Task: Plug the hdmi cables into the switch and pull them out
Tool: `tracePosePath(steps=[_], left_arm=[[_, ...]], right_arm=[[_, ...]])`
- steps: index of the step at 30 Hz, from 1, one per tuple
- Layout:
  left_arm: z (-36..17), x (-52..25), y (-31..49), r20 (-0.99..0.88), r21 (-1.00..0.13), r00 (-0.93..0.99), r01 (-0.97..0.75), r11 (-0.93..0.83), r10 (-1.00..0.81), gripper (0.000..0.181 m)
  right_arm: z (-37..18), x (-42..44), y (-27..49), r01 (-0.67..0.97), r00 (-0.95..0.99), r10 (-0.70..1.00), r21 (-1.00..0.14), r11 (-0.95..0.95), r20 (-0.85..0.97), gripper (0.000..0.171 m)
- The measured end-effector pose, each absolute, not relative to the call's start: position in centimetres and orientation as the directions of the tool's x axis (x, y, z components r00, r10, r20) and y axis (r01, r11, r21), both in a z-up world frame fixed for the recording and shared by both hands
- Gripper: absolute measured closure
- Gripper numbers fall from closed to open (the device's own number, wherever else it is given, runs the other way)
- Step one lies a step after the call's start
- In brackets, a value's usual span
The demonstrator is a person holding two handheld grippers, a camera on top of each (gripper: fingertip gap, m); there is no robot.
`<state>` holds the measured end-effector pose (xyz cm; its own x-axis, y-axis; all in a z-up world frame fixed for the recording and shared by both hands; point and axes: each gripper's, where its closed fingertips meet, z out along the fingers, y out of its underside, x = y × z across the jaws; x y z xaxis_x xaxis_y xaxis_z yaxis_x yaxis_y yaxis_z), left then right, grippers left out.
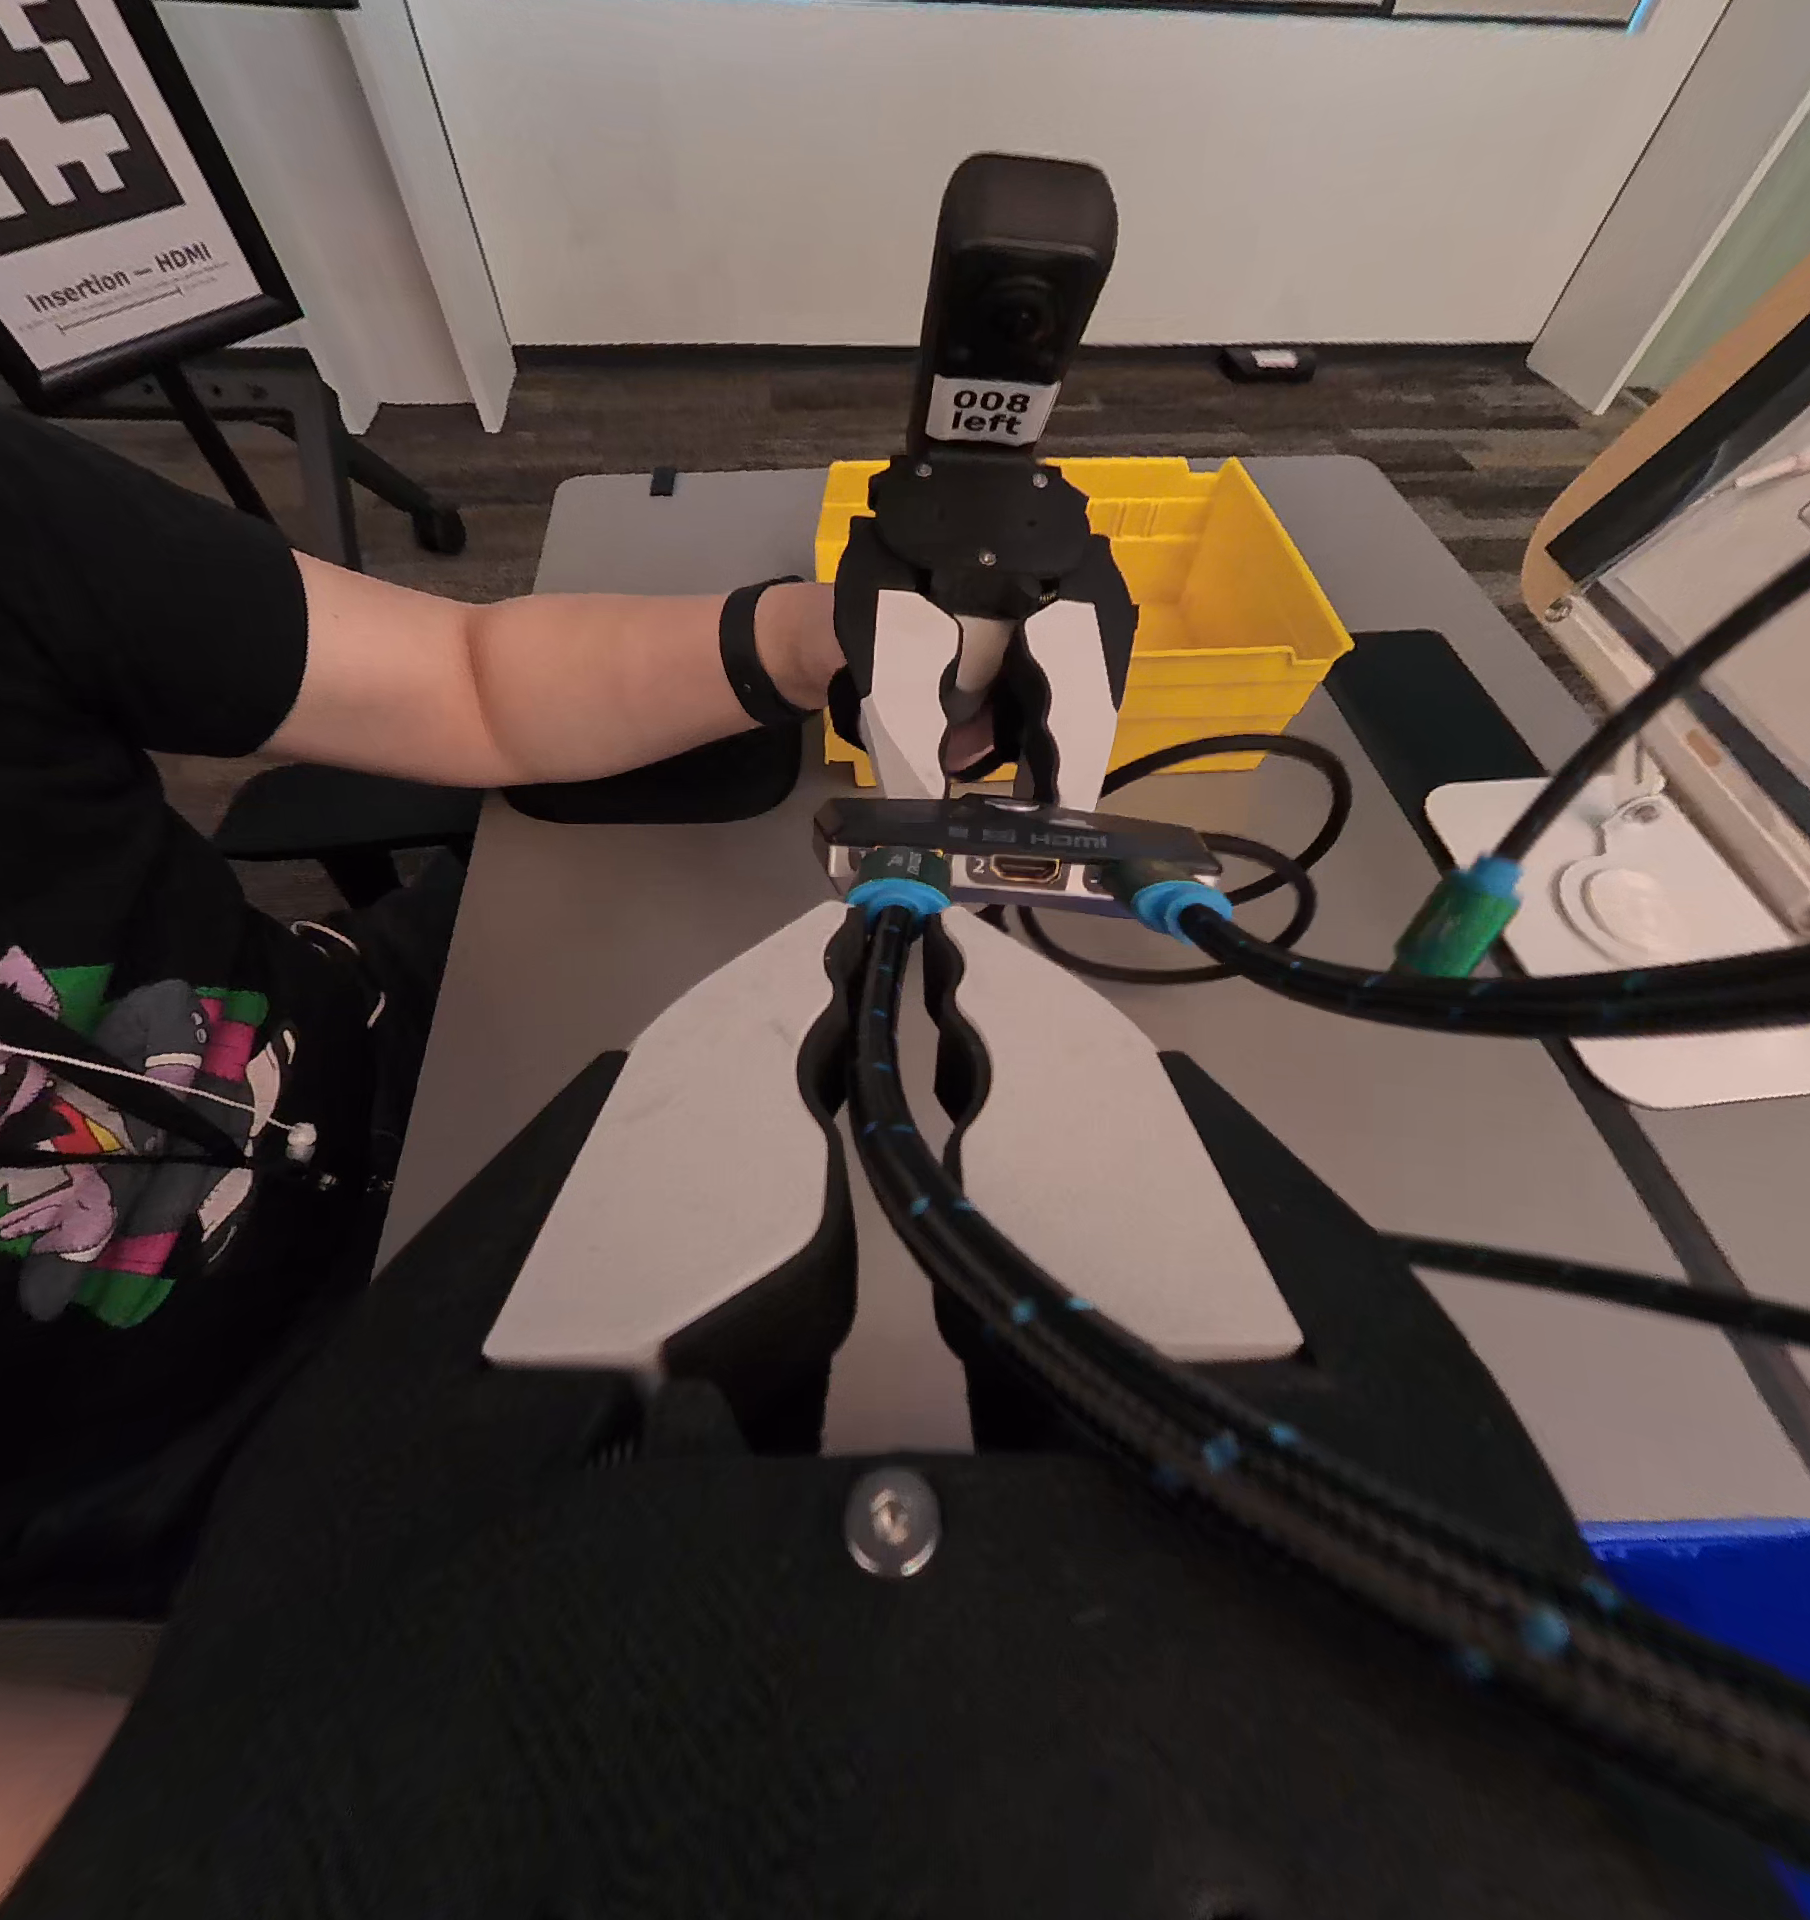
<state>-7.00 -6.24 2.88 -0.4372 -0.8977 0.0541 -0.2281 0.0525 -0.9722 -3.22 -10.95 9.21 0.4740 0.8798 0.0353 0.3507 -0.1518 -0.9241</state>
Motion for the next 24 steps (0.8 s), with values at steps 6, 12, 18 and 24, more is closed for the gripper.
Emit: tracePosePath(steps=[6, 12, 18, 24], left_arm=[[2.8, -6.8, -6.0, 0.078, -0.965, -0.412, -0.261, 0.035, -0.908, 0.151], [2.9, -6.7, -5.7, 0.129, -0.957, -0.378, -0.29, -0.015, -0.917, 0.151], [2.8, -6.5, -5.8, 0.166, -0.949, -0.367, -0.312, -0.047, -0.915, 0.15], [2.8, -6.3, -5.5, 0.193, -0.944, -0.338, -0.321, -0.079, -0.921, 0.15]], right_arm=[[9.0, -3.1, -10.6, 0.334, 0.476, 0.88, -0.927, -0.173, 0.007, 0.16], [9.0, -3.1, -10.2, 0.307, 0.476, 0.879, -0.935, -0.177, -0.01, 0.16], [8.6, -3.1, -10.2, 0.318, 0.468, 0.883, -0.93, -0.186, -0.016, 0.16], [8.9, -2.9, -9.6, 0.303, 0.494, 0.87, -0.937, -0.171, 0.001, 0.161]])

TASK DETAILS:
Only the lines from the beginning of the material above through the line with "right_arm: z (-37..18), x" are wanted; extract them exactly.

RESULT OF THE EXERCISE:
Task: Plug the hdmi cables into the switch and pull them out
Tool: `tracePosePath(steps=[_], left_arm=[[_, ...]], right_arm=[[_, ...]])`
- steps: index of the step at 30 Hz, from 1, one per tuple
- Layout:
  left_arm: z (-36..17), x (-52..25), y (-31..49), r20 (-0.99..0.88), r21 (-1.00..0.13), r00 (-0.93..0.99), r01 (-0.97..0.75), r11 (-0.93..0.83), r10 (-1.00..0.81), gripper (0.000..0.181 m)
  right_arm: z (-37..18), x (-42..44), y (-27..49), r01 (-0.67..0.97), r00 (-0.95..0.99), r10 (-0.70..1.00), r21 (-1.00..0.14), r11 (-0.95..0.95), r20 (-0.85..0.97), gripper (0.000..0.171 m)

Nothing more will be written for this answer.